То, что меня оставили в покое — не удивительно. Если вторую волну десанта в городе разведчики раскатали без дальнейших потерь, то нашей базе пришлось туго. Те поспешные приготовления с разбором завалов, минированием периметра, разделением самой внутренней территории баррикадами, нарезание секторов обстрела, устройство укрепленных пулеметных гнезд и восстановление яркого освещения — волна октов просто смела бы людей. А так — отбились. Но свою цену за это пришлось заплатить сполна.
Когда я вслед за посеревшими от усталости операторами дронов выбрался из десантного отсека БМП, моим глазам предстала безрадостная картина. Всю территория части где реже, где прямо кучами, пятнали останки выведенных из строя киборгов. Некоторые еще дергали уцелевшими конечностями. К небу тянулись многочисленные дымы, стены зданий зияли провалами. Чадил обгорелый остов грузовика…
У уцелевших ворот расположения нас сначала остановили, несколько минут продержали, потом все же пропустили — недалеко. Там на нас с огромным облегчением скинули загрузку в “Арматыша” подготовленных к транспортировке раненых — к счастью, сидения в отсеке легко трансформировались в койки. Еще нескольким ходячим помогли взгромоздится на броню — и в таком виде машина ушла во временный лагерь.
— Разведчики? Пострадавшие есть? — военфельдшер поднял на нас покрасневшие глаза.
— Я уже в порядке, — опередил я Патрушева, отрицательно качнув головой.
— Среди нашего отделения — никак нет, — наградив меня долгим взглядом, ответил медику лейт. — Как я понимаю, в наш корпус идти не имеет смысла?
Я тоже заметил, что базу явно готовятся оставить. Логично — не оставаться же ждать третьей волны?
— Вас же всех отправили в ночь на разведку? — даже в такой ситуации “солдатский телеграф” продолжал работать. — Тогда может вытащите, если что ценное уцелело. Только оставьте хоть кого-нибудь с медицинской подготовкой, раненых до сих пор подносят.

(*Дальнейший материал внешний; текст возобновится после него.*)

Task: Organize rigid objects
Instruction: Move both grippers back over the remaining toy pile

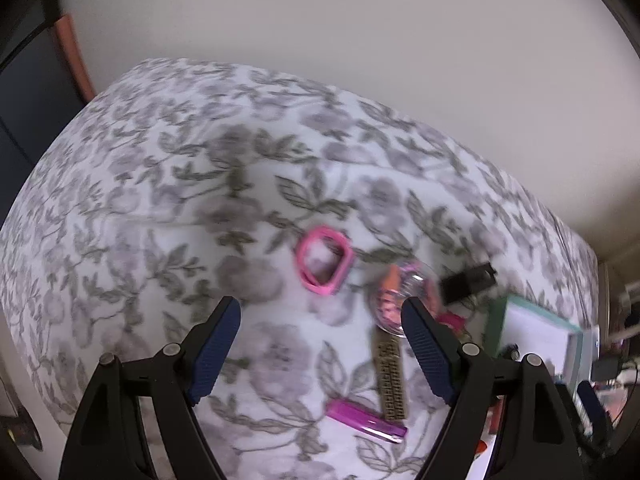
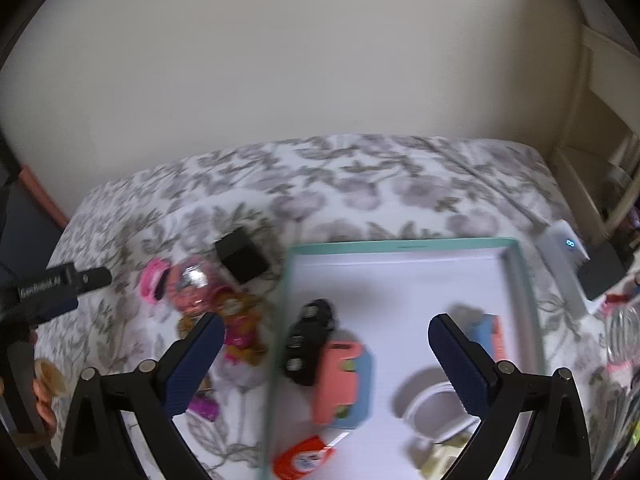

— Я останусь, — глянув на Вадима, аж скривившегося от внутренней борьбы между долгом и необходимостью спасть хоть что-то из материальной части. — У меня первое образование медицинское, кое-что еще помню. Потом просто заберете меня отсюда, когда понадоблюсь.
— Принимается, — “Ну и если плохо вдруг станет — будет, кому помочь,” — прямо написано было на посветлевшем лица аналитика.
И я принялся за работу. Причем меня, буквально за минуту расспросив, не поставили таскать носилки, а доверили аж первичный осмотр и сортировку пострадавших! Под контролем, конечно, настоящего фельдшера. Неслыханное самоуправство по мирным временам, конечно — но на несколько часов после окончания боя, когда пострадавшие поступают непрерывным потоком, реально каждый человек, хоть что-то понимающий в медицине, на вес золота. Пусть даже будут некоторые ошибки в диагностике и кто-то умрет из-за ошибки сортировщика — но десяток, а то и два жизней за каждый час будет дополнительно спасено.